Thanks a lot @jenitta.jebaraj ! I guess the bounding box accuracy is the main reason!
Near real-time frame throughput is the main reason. There are ways to get higher bounding box accuracy with sliding windows or other algorithms if you can afford the processing cost and time. What made YOLO so interesting especially when it first came out was substantially improved speed without completely compromising accuracy.
One needs to be cautious when describing how “YOLO” algorithms work as there have been many versions and implementations over the years since it was originally introduced in 2016. The version on which the exercise in this class is based is v2. That version does not do at different places in the net (representing objects of different sizes) as described above. It also didn’t run tiny sub-nets on anchor boxes. This sounds like v3 to me, which helped YOLO deal better than v2 did with objects of different scale, especially small ones.

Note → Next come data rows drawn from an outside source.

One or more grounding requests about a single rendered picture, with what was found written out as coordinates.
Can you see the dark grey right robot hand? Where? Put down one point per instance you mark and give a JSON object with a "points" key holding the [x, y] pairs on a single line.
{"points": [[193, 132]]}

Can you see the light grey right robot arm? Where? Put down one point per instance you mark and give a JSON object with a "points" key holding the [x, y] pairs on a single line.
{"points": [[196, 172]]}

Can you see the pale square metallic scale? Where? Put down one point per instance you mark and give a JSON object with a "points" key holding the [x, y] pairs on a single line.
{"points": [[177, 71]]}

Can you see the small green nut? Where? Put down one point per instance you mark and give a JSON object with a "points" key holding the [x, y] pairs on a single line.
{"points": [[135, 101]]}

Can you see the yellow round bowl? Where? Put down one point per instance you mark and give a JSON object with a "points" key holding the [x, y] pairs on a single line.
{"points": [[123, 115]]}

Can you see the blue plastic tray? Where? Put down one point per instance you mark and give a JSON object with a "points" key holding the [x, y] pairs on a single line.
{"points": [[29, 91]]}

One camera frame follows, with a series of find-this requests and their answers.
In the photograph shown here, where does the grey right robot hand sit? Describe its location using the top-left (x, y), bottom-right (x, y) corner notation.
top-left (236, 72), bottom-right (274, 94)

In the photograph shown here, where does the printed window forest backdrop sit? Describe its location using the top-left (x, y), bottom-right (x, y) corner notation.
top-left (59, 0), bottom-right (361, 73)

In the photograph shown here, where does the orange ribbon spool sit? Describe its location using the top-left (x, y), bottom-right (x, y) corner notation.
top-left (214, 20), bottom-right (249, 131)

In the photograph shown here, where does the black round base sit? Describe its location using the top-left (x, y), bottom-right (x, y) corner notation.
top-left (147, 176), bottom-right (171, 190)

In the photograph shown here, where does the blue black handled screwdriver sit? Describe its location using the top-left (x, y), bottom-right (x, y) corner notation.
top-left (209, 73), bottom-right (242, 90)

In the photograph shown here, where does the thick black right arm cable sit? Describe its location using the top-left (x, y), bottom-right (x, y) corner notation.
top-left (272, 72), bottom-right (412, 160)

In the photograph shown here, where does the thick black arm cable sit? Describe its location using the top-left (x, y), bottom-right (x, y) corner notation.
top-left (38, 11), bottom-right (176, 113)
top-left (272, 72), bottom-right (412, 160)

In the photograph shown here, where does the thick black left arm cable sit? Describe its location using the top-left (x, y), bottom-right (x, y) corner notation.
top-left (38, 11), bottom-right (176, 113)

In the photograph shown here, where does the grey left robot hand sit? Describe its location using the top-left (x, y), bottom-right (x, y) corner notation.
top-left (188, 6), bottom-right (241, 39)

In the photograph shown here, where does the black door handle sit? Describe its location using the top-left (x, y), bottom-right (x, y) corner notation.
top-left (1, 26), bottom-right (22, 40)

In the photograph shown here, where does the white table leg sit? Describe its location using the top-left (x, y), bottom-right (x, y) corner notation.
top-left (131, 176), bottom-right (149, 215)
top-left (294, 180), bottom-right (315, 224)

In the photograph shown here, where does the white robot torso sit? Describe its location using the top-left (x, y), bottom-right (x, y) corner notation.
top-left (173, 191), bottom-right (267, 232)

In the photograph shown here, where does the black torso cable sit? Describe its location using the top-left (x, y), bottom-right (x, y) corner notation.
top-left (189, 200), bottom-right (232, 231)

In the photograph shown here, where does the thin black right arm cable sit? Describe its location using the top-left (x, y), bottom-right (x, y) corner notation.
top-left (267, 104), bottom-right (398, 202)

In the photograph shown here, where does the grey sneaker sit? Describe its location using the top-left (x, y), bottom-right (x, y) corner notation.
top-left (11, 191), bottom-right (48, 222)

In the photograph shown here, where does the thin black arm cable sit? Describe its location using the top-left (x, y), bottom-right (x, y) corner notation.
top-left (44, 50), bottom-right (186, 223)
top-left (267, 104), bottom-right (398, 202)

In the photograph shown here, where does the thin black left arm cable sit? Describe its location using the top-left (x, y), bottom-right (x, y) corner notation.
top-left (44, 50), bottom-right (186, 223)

EDIT: adding some quotes from the v3 paper regarding accuracy and speed compared to then-state-of-the-art options
In terms of COCOs weird average mean AP metric it is on par with the SSD variants but is 3× faster. It is still quite a bit behind other models like RetinaNet in this metric though.
Darknet-53 performs on par with state-of-the-art classifiers but with fewer floating point operations and more speed. Darknet-53 is better than ResNet-101 and 1.5× faster. Darknet-53 has similar performance to ResNet-152 and is 2× faster.
Finally, to the best of my knowledge, v4 is considered the current state of the original bloodline of YOLO (there are usurpers…the war of succession is complicated). If you really want to understand how “YOLO” works, maybe look at…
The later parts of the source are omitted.